Problem requirements -
Exact transcription of the records is required.
------ Input
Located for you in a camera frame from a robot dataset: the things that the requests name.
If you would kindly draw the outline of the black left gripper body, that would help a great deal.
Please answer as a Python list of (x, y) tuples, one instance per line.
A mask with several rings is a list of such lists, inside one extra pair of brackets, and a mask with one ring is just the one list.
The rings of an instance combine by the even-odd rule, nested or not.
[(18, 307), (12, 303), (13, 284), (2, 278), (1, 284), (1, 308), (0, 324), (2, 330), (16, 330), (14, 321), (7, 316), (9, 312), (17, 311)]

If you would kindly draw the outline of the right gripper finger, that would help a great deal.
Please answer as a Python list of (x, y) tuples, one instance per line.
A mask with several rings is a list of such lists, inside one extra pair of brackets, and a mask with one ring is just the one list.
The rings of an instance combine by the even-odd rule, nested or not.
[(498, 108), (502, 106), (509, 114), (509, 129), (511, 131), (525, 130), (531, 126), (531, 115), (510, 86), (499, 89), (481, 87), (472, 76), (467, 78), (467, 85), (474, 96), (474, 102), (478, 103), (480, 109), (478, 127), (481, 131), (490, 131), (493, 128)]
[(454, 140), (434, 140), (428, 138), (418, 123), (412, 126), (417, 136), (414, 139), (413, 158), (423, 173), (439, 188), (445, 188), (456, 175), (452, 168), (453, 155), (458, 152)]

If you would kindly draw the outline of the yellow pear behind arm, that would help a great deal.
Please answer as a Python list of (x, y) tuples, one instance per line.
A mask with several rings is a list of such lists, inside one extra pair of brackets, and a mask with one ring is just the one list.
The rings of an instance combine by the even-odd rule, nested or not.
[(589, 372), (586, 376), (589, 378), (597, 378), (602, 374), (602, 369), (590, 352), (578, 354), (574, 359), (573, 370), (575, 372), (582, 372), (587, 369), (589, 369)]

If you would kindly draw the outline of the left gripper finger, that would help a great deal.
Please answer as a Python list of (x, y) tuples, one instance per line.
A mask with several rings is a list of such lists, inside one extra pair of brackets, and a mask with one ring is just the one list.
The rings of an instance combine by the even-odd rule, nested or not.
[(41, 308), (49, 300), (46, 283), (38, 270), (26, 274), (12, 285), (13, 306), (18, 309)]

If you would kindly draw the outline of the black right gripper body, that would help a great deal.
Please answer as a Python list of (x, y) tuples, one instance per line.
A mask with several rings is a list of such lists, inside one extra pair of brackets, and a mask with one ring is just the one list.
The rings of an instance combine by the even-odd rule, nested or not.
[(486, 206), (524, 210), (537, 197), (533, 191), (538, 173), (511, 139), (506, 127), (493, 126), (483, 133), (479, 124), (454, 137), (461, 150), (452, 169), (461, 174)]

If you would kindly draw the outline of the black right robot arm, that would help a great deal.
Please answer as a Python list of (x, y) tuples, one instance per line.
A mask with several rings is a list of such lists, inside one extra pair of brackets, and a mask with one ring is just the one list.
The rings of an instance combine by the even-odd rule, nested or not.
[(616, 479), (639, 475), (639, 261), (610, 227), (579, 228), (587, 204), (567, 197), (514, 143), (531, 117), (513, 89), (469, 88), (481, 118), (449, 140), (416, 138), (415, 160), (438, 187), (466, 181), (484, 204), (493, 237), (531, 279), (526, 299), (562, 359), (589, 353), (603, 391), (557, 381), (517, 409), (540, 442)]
------------
Result for this task -
Located for you in a camera frame from a robot dataset: the things that the requests name.
If you would kindly draw the outline of the black left gripper body, that would help a great deal.
Please answer as a Python list of (x, y) tuples, one instance per line.
A mask with several rings is a list of such lists, inside one extra pair of brackets, and a mask with one ring is just the one list.
The rings of an instance combine by the even-odd rule, nested or not.
[(18, 307), (12, 303), (13, 284), (2, 278), (1, 284), (1, 308), (0, 324), (2, 330), (16, 330), (14, 321), (7, 316), (9, 312), (17, 311)]

If you would kindly draw the outline of the right gripper finger, that would help a great deal.
Please answer as a Python list of (x, y) tuples, one instance per line.
A mask with several rings is a list of such lists, inside one extra pair of brackets, and a mask with one ring is just the one list.
The rings of an instance combine by the even-odd rule, nested or not.
[(498, 108), (502, 106), (509, 114), (509, 129), (511, 131), (525, 130), (531, 126), (531, 115), (510, 86), (499, 89), (481, 87), (472, 76), (467, 78), (467, 85), (474, 96), (474, 102), (478, 103), (480, 109), (478, 127), (481, 131), (490, 131), (493, 128)]
[(454, 140), (434, 140), (428, 138), (418, 123), (412, 126), (417, 136), (414, 139), (413, 158), (423, 173), (439, 188), (445, 188), (456, 175), (452, 168), (453, 155), (458, 152)]

If you would kindly draw the outline of the yellow pear behind arm, that would help a great deal.
Please answer as a Python list of (x, y) tuples, one instance per line.
A mask with several rings is a list of such lists, inside one extra pair of brackets, and a mask with one ring is just the one list.
The rings of an instance combine by the even-odd rule, nested or not.
[(589, 372), (586, 376), (589, 378), (597, 378), (602, 374), (602, 369), (590, 352), (578, 354), (574, 359), (573, 370), (575, 372), (582, 372), (587, 369), (589, 369)]

If you would kindly draw the outline of the left gripper finger, that would help a great deal.
Please answer as a Python list of (x, y) tuples, one instance per line.
A mask with several rings is a list of such lists, inside one extra pair of brackets, and a mask with one ring is just the one list.
The rings of an instance combine by the even-odd rule, nested or not.
[(41, 308), (49, 300), (46, 283), (38, 270), (26, 274), (12, 285), (13, 306), (18, 309)]

If you would kindly draw the outline of the black right gripper body, that would help a great deal.
Please answer as a Python list of (x, y) tuples, one instance per line.
A mask with several rings is a list of such lists, inside one extra pair of brackets, and a mask with one ring is just the one list.
The rings of an instance combine by the even-odd rule, nested or not.
[(486, 206), (524, 210), (537, 197), (533, 191), (538, 173), (511, 139), (506, 127), (493, 126), (483, 133), (479, 124), (454, 137), (461, 150), (452, 169), (461, 174)]

If you would kindly draw the outline of the black right robot arm, that would help a great deal.
Please answer as a Python list of (x, y) tuples, one instance per line.
A mask with several rings is a list of such lists, inside one extra pair of brackets, and a mask with one ring is just the one list.
The rings of an instance combine by the even-odd rule, nested or not.
[(616, 479), (639, 475), (639, 261), (610, 227), (579, 228), (587, 204), (567, 197), (514, 143), (531, 117), (513, 89), (469, 88), (481, 118), (449, 140), (416, 138), (415, 160), (438, 187), (466, 181), (484, 204), (493, 237), (531, 279), (526, 299), (562, 359), (589, 353), (603, 391), (557, 381), (517, 409), (540, 442)]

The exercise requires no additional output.